By David Brunnstrom
BERLIN (Reuters) - The United States raised the pressure on Western allies in a war of attrition over next-generation networks on Friday, saying countries that allow China's Huawei to build their telecoms infrastructure could be cut off from crucial intelligence data.
Secretary of State Mike Pompeo issued the warning after meeting Foreign Minister Heiko Maas of Germany, which has so far stood with Britain and France in declining calls to ban the state-owned manufacturer from the 5G networks now being built.
In the latest sign of escalating trans-Atlantic tensions over trade and security, Pompeo, on the first leg of a five-day European tour, said that while countries would take a "sovereign decision" on which equipment to use, that decision would have consequences.
"(There is) a risk we will have to change our behavior in light of the fact that we can't permit data on private citizens or data on national security to go across networks that we don't have confidence (in)," he told a news conference.
Pompeo later met Chancellor Angela Merkel for brief talks before flying on to Switzerland, describing Germany as "a great, important partner and ally of the United States".
Merkel herself had just flown back from the United States the night before after delivering a speech to graduating Harvard students in which she exhorted them to "tear down walls of ignorance" and to stand for truth over lies - words widely interpreted as veiled criticism of U.S. President Donald Trump.
"The U.S. is and remains our most important partner outside Europe," Merkel told reporters ahead of the meeting. "We have many issues to discuss, since the world is not at rest," she added, mentioning the challenge of preventing Iran from acquiring nuclear weapons and hindering Iran's "aggressive actions".
Pompeo urged close ally Britain this month not to use Huawei's technology to build new 5G networks because of concerns it could be a vehicle for Chinese spying.
A Chinese Foreign Ministry spokesman, responding to similar comments on Huawei made by U.S. Vice President Mike Pence in Canada on Thursday, said the United States had yet to prove that Huawei's products presented a security risk.
"We hope that the United States can stop these mistaken actions which are not at all commensurate with their status and position as a big country," said spokesman Geng Shuang.
The United States is at odds with its German allies on a host of issues, from trade to military spending and nuclear non-proliferation.
Pompeo's visit had been scheduled earlier this month, but was called off at the last minute as tensions rose over Iran. Berlin and Washington differ on the best approach to Iran over its nuclear program.
Under a 2015 nuclear agreement with major powers, which Washington withdrew from last year, Tehran accepted curbs on its uranium enrichment program in exchange for the removal of most international sanctions.
Iran's decision this month to backtrack from some commitments under the accord - in response to U.S. measures to cripple its economy - threatens to unravel the deal.
The German Foreign Ministry said on its website: "Germany and the U.S. agree: For the security of the region, it is crucial that Iran does not come into possession of nuclear weapons."
Maas stressed during his talks with Pompeo that "as long as Tehran adheres to the agreed rules, the agreement makes the region safer," the ministry added. A German envoy seeking to preserve the nuclear deal visited Iran last week.

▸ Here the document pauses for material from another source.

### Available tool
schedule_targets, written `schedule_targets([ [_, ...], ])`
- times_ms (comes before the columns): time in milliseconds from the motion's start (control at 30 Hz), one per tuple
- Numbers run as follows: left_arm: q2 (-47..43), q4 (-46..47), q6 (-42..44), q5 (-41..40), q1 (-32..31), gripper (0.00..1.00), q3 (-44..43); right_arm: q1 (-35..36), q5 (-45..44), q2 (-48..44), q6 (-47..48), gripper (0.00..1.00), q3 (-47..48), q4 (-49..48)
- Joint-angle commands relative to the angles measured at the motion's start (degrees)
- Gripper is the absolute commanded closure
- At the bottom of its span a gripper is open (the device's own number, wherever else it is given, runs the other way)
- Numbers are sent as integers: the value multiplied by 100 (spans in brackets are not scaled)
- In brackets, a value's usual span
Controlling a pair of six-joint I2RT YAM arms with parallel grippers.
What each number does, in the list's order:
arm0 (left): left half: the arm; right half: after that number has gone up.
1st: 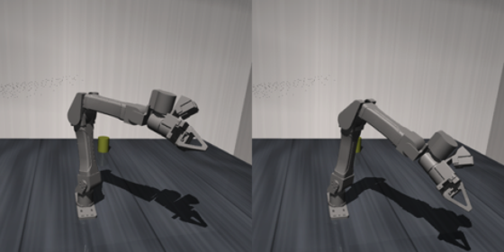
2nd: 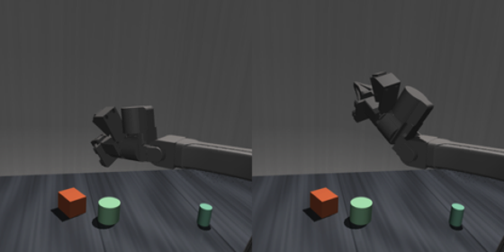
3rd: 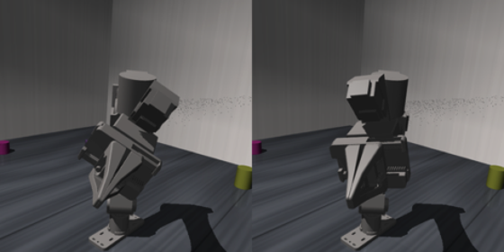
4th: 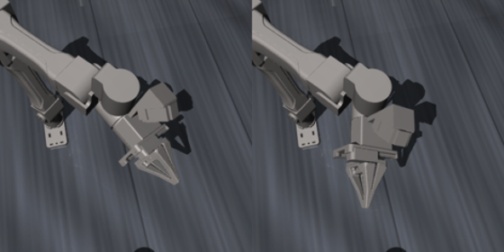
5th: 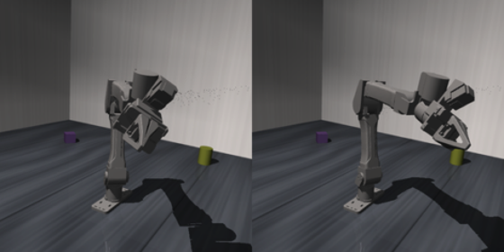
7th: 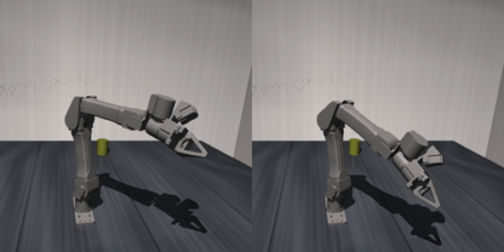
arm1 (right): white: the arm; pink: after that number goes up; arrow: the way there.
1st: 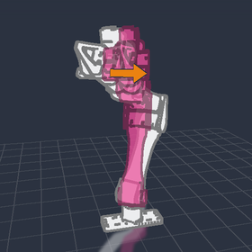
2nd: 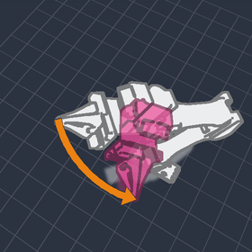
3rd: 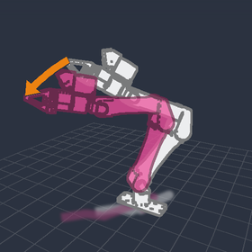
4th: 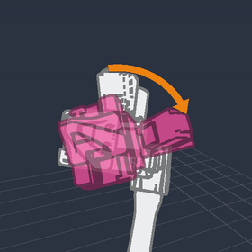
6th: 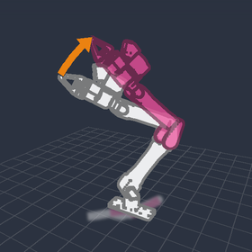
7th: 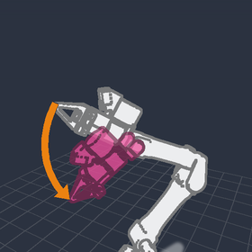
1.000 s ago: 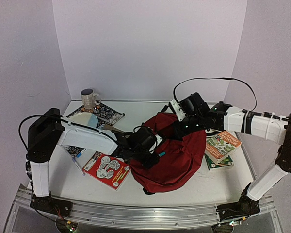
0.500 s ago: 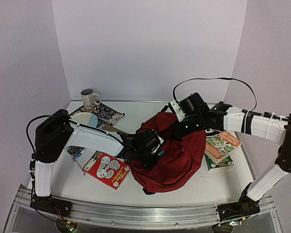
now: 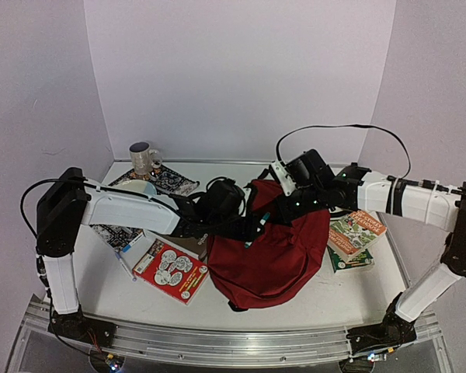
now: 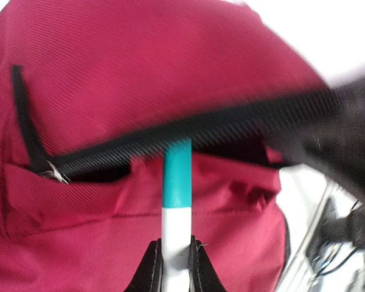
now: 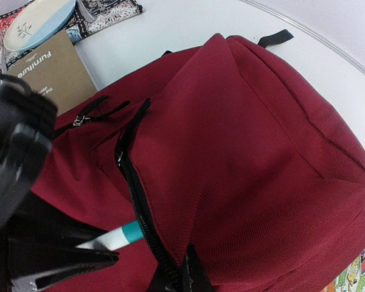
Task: Pack the student bag
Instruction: Place the pen in the lower front pocket of the bag.
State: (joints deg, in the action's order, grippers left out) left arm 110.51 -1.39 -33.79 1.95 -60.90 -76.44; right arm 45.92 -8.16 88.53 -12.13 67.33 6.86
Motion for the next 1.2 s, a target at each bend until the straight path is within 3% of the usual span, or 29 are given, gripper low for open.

But in comments on Iran in an interview to run in German daily Bild on Saturday, Pompeo said: "We hope Germany does more ... The (Iranian) regime is an expansionist theocracy. Free democracies have a duty to protect the world from this threat."
Pompeo also took a swipe at the German government for failing to reach a NATO target of spending 2% of national income on defense, telling Bild: "The most serious consequence is in the hands of the German population."
"The federal government has given the promise of 2% and the people should demand that the government keeps its promise," he said in usually blunt comments towards a NATO ally.